FRANKFURT (Reuters) – The European Central Bank does not need to dampen the euro zone’s economy even more to get inflation under control because demand is still weak, ECB board member Piero Cipollone said on Monday.
While cautious, Cipollone’s first remarks on monetary policy since joining the ECB late last year likely placed him in the dovish tradition of his predecessor and fellow Italian, Fabio Panetta.
After raising interest rates to record highs last year to curb price growth, the ECB is now debating whether and when to start cutting borrowing costs in light of slowing inflation and a stagnant economy.
Cipollone did not address the matter directly but said there was no need for curbing an already weak economy and an eventual recovery did not need to come with higher inflation.
“With demand still weak and inflation expectations anchored, there is no need for monetary policy to generate further slack to keep inflation in check,” Cipollone told an event at the European Parliament.

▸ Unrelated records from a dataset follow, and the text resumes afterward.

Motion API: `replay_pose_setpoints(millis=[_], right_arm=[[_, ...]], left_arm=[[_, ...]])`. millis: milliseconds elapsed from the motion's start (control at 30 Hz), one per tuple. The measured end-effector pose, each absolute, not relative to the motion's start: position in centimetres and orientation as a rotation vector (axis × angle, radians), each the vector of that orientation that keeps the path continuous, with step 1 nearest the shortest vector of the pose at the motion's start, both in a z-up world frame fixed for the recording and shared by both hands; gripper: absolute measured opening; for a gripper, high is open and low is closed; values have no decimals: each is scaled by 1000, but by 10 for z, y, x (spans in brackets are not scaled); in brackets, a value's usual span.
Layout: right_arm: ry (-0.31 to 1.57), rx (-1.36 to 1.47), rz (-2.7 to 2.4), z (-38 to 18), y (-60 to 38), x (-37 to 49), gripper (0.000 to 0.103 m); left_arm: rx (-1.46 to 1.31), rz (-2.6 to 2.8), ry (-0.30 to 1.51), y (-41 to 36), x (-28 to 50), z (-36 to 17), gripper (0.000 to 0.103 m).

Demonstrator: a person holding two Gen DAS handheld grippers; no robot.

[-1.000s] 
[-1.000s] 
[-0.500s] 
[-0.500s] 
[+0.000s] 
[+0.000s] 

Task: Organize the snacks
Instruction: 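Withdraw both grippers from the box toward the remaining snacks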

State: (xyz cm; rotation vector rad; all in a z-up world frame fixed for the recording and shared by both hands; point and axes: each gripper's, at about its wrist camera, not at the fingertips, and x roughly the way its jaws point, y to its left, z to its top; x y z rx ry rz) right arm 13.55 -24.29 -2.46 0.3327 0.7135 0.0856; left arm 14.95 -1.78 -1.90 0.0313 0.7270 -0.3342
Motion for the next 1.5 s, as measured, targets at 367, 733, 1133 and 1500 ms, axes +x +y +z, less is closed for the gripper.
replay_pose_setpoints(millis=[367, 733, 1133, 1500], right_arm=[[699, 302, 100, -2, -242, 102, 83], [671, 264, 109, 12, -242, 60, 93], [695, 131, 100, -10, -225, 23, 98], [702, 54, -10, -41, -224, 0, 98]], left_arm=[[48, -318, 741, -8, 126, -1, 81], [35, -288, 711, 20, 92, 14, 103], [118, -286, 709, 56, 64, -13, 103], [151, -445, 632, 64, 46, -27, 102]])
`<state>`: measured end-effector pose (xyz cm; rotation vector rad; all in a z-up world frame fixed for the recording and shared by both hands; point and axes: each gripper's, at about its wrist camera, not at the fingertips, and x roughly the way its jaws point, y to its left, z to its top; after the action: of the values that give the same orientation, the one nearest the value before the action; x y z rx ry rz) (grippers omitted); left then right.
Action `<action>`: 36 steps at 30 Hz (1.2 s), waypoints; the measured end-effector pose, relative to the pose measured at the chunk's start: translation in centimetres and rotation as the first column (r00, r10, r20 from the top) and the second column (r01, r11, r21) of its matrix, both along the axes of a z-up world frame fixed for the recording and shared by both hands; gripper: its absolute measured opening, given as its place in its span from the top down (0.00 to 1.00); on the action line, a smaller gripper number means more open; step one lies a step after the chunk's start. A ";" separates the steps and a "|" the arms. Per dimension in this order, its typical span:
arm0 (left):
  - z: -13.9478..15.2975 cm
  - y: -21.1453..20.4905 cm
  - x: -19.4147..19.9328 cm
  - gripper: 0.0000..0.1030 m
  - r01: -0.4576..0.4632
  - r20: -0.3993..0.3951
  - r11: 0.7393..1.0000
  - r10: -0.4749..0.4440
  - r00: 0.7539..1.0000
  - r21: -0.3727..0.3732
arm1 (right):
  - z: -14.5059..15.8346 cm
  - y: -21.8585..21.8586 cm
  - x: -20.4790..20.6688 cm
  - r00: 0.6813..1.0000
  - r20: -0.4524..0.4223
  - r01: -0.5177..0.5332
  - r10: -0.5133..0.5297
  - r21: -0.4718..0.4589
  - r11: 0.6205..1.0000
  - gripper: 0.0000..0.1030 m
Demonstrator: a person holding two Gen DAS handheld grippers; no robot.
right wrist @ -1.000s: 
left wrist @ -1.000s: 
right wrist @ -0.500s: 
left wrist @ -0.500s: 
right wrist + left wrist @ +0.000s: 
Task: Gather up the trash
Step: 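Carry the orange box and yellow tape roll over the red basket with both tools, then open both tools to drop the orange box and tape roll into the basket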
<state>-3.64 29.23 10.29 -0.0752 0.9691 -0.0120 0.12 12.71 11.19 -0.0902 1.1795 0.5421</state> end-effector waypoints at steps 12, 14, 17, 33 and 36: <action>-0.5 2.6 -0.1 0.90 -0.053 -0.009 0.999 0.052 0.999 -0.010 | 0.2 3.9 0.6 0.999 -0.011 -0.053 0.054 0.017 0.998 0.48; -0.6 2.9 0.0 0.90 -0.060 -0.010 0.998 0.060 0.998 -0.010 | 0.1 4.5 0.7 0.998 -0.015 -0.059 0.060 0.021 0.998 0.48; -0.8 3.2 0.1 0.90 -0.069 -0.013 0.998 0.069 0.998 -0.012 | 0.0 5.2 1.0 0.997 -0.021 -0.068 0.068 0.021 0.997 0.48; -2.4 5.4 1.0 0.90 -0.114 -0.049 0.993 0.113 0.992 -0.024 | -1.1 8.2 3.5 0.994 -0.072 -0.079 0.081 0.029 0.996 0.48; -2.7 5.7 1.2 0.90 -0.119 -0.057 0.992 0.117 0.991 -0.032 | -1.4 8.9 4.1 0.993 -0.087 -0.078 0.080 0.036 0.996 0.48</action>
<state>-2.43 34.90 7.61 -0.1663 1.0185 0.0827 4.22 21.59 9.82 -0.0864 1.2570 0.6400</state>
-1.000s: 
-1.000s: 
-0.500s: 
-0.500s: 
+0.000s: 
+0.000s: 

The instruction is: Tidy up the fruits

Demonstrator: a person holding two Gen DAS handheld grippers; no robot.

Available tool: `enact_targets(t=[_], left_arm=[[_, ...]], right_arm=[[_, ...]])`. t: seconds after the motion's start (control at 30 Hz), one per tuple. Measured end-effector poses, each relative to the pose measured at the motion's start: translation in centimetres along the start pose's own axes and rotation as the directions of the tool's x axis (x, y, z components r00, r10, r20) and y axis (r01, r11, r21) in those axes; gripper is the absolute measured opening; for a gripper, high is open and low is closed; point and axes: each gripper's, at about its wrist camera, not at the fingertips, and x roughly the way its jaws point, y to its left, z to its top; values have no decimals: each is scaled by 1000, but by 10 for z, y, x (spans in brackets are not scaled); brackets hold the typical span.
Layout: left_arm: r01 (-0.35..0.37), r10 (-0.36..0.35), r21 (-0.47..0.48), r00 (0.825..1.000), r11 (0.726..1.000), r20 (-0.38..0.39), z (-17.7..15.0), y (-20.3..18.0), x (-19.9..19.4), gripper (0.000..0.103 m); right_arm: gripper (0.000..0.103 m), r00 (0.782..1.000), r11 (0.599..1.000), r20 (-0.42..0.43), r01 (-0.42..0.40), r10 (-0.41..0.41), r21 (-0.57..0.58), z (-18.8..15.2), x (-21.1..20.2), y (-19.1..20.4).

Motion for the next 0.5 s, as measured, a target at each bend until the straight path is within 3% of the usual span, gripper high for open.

“The unwinding of supply shocks creates scope for demand to recover without fuelling inflation.”
Panetta, now the governor of the Bank of Italy, was much more outspoken on Saturday, saying the moment to cut rates was “fast approaching”.
But the prevailing view among the 26 policymakers that set policy for the euro area was that more evidence was needed, particularly about wage growth, before borrowing costs could be cut.
Investors were until recently betting on the ECB to start cutting rates as soon as March.
They now place a 50% chance on a first rate cut in April, followed by further reductions that should take the rate on bank deposits to 2.75% – 3.00% by the end of the year from 4.0% at present.